The listing below should be printed in full and exactly, apart from its images.

┌────────

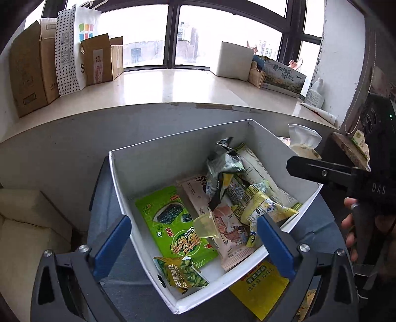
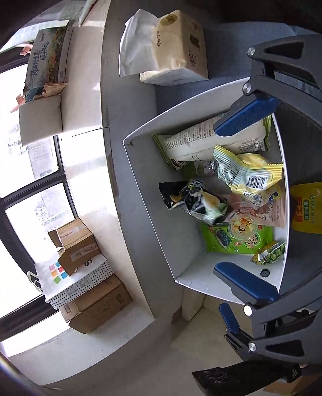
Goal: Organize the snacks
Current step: 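Withdraw both tools from the box toward the remaining snacks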
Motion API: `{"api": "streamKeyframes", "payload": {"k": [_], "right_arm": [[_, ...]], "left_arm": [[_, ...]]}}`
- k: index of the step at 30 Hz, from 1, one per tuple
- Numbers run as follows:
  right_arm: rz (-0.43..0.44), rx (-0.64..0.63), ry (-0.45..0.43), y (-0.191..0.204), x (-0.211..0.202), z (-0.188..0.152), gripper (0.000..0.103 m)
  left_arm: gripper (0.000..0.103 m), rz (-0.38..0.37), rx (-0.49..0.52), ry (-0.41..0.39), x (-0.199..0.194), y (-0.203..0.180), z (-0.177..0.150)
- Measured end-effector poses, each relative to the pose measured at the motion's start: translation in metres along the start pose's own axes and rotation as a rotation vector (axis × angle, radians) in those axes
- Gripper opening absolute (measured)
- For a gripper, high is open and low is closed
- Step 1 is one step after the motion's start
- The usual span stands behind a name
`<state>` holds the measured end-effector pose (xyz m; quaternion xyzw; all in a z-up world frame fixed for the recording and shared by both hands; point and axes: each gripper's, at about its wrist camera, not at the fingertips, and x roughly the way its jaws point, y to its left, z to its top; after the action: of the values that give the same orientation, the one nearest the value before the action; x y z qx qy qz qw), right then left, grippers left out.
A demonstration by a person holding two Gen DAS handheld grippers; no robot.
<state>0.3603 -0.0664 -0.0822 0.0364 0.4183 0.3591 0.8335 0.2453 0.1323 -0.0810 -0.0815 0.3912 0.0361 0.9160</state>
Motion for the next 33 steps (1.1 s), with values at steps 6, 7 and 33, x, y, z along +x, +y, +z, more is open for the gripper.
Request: {"api": "streamKeyframes", "payload": {"k": [6, 7, 33], "right_arm": [[0.024, 0.022, -0.054, -0.001, -0.029, -0.007, 0.103], [0.034, 0.024, -0.058, -0.001, -0.033, -0.008, 0.103], [-0.064, -0.070, 0.053, -0.001, -0.102, -0.203, 0.103]], "left_arm": [[0.103, -0.006, 0.014, -0.010, -0.012, -0.009, -0.001], [0.103, -0.010, 0.019, -0.013, -0.015, -0.011, -0.001], [0.103, -0.134, 0.056, 0.027, -0.116, -0.058, -0.160]]}}
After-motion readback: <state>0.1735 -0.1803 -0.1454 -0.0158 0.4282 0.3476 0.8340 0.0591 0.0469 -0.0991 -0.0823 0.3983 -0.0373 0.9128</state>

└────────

Solution to this problem:
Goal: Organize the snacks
Current step: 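Withdraw both tools from the box toward the remaining snacks
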Motion API: `{"api": "streamKeyframes", "payload": {"k": [_], "right_arm": [[_, ...]], "left_arm": [[_, ...]]}}`
- k: index of the step at 30 Hz, from 1, one per tuple
- Numbers run as follows:
  right_arm: rz (-0.43..0.44), rx (-0.64..0.63), ry (-0.45..0.43), y (-0.191..0.204), x (-0.211..0.202), z (-0.188..0.152), gripper (0.000..0.103 m)
  left_arm: gripper (0.000..0.103 m), rz (-0.38..0.37), rx (-0.49..0.52), ry (-0.41..0.39), x (-0.199..0.194), y (-0.203..0.180), z (-0.177..0.150)
- Measured end-effector poses, each relative to the pose measured at the motion's start: translation in metres along the start pose's own axes and rotation as a rotation vector (axis × angle, radians) in those axes
- Gripper opening absolute (measured)
- For a gripper, high is open and low is closed
- Step 1 is one step after the motion's start
- The usual span stands behind a name
`<state>` holds the measured end-effector pose (xyz m; quaternion xyzw; all in a z-up world frame fixed for the recording and shared by both hands; point and axes: each gripper's, at about its wrist camera, not at the fingertips, and x roughly the way its jaws point, y to its left, z to its top; after the action: of the values that give the same orientation, the one nearest the value before the action; x y z qx qy qz qw), right then left, grippers left out.
A demonstration by a person holding two Gen DAS handheld grippers; no robot.
<state>0.3603 -0.0664 -0.0822 0.0364 0.4183 0.3591 0.8335 0.2453 0.1323 -0.0810 -0.0815 0.3912 0.0361 0.9160</state>
Motion for the next 33 steps (1.1 s), with values at steps 6, 7 and 33, x, y, z along +x, +y, +z, more is open for the gripper.
Request: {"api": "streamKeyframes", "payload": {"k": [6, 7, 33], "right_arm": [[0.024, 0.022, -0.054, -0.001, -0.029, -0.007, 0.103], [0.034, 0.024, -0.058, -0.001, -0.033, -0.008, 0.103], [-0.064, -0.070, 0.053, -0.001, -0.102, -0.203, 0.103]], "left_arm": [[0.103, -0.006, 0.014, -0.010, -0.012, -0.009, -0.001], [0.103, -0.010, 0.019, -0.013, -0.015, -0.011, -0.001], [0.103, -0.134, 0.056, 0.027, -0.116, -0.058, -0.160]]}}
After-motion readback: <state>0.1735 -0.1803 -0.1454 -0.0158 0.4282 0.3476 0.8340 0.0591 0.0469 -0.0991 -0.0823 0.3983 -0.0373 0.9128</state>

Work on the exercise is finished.